I think guns should be titled like cars. To transfer ownership it has to go through a background check process by a licensed firearms dealer to make sure the parties can legally transfer the guns. Anyone caught with an untitled gun will be in deep trouble. In regards to restrictions, I don't really believe beyond fully automatic or things like grenade launchers, there shouldn't be restrictions as long as you can pass a background check. I also believe in concealed carry after an extensive training class and proof you can actually hit a target.


----------



## Espiculeas (Sep 4, 2009)

There is one problem with any type of control, as prohibition and slavery (should have) taught us well (in actuality it showed us a problem, nothing seems to have been done to address that problem, still hoping though) you can't have a law unless you have everyone willing to support it. In order for gun control to work, you would need to be very very strict, and the people would have to at-least 80% agree with it (you probably could get away with 65% but then crime would still be rampant). The easiest way is for everyone to be provided a cheap handgun, and taught to use it. If everyone had a weapon then people would be less likely to start shooting for fear of being shot back. Still cheaper then trying to control it, but people still freak out about everyone owning guns (find maybe not everyone, you still need limits, but owning a gun should be like owning a car). 

Try anything else and it won't work. Texas should be a good model for this. 

If everyone has access to ultimate power, people soon lose interest in abusing that power for now everyone has it.


----------



## scamper_22 (Jul 9, 2012)

Priva said:


> Do you think all weapons should be legal to own? Do you think some weapons should be banned from use? Do you think all weapons should be banned from use? Do you think banning weapons is useless, or do you think it is helpful?

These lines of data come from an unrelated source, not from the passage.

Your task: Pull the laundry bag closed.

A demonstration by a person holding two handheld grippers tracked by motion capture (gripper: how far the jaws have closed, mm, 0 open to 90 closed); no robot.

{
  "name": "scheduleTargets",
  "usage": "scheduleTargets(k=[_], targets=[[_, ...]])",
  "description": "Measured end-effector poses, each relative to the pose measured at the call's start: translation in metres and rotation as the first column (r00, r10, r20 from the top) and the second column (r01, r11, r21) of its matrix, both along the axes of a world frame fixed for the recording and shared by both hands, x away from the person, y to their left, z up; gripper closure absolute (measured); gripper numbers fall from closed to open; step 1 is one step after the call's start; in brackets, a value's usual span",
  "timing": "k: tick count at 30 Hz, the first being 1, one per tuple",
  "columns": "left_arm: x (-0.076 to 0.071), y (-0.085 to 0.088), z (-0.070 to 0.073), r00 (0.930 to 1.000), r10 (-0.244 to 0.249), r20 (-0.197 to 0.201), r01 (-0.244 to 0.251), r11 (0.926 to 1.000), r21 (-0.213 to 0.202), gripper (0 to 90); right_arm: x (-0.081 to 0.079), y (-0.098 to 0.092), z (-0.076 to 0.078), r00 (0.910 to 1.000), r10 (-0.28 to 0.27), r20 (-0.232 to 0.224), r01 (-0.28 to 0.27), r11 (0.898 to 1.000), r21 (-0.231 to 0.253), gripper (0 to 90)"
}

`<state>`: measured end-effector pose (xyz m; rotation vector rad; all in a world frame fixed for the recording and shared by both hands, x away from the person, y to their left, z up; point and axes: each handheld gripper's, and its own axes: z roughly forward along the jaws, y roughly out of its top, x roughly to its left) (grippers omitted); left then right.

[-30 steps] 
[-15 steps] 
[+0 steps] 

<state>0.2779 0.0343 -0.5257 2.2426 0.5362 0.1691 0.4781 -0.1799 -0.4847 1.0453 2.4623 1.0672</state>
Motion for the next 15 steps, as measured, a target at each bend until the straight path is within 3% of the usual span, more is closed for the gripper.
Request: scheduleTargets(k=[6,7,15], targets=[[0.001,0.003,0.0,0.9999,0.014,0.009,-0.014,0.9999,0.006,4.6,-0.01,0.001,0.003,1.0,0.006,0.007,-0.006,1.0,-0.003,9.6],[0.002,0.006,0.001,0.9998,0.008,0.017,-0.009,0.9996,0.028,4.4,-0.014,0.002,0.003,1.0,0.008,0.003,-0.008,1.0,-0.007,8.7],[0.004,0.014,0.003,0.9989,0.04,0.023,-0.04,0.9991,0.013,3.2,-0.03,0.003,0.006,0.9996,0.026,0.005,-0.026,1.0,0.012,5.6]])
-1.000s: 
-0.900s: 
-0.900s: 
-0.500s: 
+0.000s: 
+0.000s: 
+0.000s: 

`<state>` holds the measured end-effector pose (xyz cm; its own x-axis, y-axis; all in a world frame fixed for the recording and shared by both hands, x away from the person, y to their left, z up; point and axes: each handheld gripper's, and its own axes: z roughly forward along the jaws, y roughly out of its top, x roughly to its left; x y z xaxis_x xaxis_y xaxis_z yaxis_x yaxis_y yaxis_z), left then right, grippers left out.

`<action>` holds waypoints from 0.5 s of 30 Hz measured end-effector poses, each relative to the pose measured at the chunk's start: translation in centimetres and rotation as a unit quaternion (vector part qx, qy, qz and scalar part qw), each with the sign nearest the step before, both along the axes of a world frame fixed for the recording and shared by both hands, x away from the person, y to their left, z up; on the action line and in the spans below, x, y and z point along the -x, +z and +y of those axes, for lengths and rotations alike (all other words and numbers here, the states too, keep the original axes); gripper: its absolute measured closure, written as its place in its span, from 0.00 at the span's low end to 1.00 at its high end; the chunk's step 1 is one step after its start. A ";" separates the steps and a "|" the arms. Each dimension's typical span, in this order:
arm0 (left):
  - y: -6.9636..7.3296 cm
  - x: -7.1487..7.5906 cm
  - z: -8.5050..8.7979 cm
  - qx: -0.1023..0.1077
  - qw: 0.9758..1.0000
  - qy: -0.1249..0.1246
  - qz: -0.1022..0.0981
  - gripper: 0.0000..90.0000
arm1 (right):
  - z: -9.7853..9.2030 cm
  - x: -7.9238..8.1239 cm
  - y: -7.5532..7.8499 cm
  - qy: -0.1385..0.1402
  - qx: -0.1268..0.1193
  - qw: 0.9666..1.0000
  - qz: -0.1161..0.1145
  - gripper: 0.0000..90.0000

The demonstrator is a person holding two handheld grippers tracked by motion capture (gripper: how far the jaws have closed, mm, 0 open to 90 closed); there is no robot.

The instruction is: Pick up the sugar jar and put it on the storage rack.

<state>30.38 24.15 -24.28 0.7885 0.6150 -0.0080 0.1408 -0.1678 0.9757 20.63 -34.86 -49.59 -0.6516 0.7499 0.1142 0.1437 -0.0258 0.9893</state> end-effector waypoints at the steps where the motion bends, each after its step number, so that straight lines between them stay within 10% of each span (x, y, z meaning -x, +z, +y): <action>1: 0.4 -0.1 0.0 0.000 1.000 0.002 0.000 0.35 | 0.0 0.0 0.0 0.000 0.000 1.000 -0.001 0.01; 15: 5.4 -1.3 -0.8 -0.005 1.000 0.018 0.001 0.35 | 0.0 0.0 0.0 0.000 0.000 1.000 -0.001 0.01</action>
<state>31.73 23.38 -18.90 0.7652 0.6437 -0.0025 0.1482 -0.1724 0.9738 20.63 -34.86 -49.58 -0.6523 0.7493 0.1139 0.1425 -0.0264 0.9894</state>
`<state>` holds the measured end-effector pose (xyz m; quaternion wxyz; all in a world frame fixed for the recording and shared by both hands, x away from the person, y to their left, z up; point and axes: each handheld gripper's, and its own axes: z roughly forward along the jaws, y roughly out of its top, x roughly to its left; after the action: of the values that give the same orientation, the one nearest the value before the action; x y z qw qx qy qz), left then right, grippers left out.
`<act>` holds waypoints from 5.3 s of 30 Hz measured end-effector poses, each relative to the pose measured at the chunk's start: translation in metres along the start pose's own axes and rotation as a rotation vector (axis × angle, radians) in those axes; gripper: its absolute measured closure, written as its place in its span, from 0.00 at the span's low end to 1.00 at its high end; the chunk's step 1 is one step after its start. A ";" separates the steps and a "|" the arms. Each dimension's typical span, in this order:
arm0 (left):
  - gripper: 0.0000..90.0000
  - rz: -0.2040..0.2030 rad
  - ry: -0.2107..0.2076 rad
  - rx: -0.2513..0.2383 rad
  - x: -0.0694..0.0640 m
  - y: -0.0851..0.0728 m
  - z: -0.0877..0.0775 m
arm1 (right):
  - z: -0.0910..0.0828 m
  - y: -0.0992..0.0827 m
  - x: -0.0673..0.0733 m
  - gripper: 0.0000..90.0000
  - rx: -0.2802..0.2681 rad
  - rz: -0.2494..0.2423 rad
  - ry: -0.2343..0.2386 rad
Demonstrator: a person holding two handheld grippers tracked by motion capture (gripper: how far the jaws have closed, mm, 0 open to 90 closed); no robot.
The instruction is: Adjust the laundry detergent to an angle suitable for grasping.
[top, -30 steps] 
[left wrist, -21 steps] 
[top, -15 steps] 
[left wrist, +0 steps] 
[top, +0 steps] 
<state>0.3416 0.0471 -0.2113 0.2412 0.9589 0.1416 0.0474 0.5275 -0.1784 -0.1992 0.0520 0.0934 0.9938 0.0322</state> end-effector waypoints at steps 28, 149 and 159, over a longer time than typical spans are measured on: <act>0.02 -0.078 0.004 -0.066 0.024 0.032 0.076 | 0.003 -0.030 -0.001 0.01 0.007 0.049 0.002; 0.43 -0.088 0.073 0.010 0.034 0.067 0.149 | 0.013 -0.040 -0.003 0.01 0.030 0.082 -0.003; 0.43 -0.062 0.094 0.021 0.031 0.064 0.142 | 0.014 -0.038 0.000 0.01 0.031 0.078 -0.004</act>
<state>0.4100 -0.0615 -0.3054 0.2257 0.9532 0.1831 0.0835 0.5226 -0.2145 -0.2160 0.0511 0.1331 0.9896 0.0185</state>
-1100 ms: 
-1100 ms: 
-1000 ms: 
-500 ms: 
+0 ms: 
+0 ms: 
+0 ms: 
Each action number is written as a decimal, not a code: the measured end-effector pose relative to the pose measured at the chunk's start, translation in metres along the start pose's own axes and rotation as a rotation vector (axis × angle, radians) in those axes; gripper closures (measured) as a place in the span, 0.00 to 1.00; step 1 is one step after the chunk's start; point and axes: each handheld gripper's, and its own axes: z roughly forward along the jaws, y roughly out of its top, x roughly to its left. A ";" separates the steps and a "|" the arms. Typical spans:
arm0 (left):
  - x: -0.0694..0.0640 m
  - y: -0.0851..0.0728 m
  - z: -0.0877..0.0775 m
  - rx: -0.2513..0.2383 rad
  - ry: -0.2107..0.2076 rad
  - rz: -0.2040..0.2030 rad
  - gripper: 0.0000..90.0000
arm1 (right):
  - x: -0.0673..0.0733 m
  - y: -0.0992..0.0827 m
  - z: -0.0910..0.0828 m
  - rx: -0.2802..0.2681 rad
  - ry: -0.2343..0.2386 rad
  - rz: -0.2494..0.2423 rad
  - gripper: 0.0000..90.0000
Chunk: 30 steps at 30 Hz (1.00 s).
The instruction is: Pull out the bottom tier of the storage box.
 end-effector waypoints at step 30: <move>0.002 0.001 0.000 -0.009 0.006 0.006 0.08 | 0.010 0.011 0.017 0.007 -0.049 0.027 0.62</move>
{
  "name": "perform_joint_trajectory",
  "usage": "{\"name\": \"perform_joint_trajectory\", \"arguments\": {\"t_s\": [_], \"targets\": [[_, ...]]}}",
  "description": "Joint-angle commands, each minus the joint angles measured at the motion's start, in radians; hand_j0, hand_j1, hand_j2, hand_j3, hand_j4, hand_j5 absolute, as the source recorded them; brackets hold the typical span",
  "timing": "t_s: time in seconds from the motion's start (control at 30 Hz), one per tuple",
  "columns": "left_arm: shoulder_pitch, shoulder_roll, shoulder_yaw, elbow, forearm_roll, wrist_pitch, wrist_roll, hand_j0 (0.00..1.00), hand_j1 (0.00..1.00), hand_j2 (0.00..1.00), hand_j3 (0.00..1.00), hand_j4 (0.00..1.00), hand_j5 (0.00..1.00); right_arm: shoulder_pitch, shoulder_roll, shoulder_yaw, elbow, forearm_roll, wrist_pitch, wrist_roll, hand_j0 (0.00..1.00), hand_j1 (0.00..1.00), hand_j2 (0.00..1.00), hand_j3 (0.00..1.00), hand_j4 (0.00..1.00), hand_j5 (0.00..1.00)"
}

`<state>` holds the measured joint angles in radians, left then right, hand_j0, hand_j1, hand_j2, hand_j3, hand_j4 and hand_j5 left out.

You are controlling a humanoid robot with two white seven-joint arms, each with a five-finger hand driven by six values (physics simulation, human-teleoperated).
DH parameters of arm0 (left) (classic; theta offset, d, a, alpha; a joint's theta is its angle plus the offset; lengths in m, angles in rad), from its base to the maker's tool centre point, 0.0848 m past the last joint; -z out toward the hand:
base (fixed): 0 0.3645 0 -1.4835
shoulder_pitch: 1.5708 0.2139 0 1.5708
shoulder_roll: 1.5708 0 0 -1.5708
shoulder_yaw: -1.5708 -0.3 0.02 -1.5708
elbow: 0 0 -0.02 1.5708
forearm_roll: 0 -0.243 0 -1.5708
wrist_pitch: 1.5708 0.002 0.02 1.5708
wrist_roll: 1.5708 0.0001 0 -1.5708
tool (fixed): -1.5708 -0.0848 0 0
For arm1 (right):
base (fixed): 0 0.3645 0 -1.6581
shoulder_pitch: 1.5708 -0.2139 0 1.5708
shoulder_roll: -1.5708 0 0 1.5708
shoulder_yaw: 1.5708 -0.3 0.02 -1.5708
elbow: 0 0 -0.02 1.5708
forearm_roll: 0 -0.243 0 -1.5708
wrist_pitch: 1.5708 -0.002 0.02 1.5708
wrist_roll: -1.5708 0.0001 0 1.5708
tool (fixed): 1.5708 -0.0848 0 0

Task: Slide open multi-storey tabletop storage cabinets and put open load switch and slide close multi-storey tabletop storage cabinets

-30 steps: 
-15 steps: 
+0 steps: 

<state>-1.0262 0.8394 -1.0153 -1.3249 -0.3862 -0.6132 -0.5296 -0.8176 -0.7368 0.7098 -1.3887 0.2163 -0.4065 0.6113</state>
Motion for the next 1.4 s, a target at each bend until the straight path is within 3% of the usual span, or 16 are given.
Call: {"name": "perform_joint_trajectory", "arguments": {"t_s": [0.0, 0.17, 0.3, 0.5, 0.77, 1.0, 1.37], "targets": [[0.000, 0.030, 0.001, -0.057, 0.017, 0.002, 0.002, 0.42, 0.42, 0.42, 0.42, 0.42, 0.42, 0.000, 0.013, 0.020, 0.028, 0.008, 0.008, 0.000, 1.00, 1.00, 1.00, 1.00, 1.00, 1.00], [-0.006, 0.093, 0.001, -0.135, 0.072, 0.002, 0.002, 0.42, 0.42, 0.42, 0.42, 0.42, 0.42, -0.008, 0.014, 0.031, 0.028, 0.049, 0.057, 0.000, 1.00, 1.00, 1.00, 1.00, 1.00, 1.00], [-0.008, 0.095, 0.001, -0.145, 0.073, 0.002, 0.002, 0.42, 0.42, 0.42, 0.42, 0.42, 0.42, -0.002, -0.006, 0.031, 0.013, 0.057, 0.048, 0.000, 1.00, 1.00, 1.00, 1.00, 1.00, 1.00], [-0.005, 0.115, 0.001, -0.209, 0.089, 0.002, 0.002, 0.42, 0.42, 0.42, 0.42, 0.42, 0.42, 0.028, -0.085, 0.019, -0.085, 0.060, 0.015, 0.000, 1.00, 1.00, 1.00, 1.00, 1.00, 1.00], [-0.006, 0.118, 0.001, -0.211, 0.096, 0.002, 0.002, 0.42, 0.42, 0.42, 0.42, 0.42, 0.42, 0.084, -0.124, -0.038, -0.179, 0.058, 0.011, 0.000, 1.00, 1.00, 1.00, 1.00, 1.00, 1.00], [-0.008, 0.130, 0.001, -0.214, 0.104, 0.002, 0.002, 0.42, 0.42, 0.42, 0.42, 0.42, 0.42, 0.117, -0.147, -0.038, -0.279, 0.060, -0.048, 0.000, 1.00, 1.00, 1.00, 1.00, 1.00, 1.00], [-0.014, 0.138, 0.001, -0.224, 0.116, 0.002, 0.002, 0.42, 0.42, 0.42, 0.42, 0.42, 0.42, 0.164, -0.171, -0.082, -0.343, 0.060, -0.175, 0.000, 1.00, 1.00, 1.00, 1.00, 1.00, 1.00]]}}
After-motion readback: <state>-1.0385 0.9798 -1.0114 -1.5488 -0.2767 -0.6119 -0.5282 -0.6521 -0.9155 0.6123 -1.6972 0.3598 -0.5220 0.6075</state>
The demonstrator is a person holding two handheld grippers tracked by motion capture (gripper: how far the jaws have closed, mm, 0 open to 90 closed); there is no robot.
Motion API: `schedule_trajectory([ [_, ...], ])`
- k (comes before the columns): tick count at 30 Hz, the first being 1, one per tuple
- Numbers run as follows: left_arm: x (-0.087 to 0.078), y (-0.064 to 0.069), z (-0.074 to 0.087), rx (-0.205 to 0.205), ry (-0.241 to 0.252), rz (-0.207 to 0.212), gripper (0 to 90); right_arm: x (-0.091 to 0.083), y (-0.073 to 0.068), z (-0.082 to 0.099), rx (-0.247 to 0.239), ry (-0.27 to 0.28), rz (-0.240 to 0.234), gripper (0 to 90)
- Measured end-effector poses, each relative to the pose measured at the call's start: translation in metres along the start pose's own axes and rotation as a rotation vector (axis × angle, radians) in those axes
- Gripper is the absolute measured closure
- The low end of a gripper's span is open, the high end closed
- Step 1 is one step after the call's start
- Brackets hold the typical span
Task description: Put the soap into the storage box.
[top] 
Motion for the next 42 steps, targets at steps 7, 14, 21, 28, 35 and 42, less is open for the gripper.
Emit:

I don't think all weapons should be legal to own. I certainly don't want to risk a mentally disturbed psychopath can order a nuclear bomb off e-bay and nuke the world.

So I think you need to consider a few things.
1. Just how destructive is the weapon
2. How difficult is it to actually control the spread of the weapon

So for most guns, I think it clear to me that they should be fully legal and banning them is pretty pointless.
1. They are not really that destructive. Even if the gun obsessed USA, life still goes on as usual...
2. It is pretty much impossible to control the spread of such arms. Heck, I'm in Canada and the criminals that want guns seem to be able to get them. That's pretty much true across the world. Throw in 3d printing and it is made even easier. Even if you are successful at banning commercial guns, its pretty easy to make a gun at a metal work shop.

And there are of course benefits to people having guns. There are going to be times it will save someone's life, be able to kill a mass-murderer before they kill me, act as deterrent...


While not guns, the same is true of most drugs. They are not that destructive to society. And you cannot really control them. People will sniff gasoline, house hold cleaning products... whatever to get high. You can't ban them.

In both cases, it is far better to focus on making better people who don't want to destroy their life with drugs or go out there and kill people. I don't know about you, but what stop me from being a junkie or people a mass murderer is not that they are banned. It is because I have no inclination to live such a destructive life. That is the case with most people.
It is why many parts of the US are safe even with high gun ownership rates. The same is true for switzerland, finland... even parts of Canada.

When it comes to larger weapons (nuclear bombs, tanks, fighter jets...), they can be immensely destructive and they can in fact be 'somewhat' controlled. You would need a large factory to build many of these... I can tell they're somewhat successful at it because I don't know anyone who knows anyone who knows anyone who knows anyone who get get such items. The same cannot be said to be true for guns or drugs.

Now some might say... well just because we can't control it, shouldn't we still ban it?
My answer to that is two fold.

1. Owning a weapon or drug is a victimless crime. As a matter of freedom, I am careful when I advocate infringing on that.
2. As a matter of governance, it can waste resources and starve other areas. Evidence seems to back this up. The war on drugs continues because drugs are illegal and other avenues (public health, rehab, street police...) are starved of funding.


----------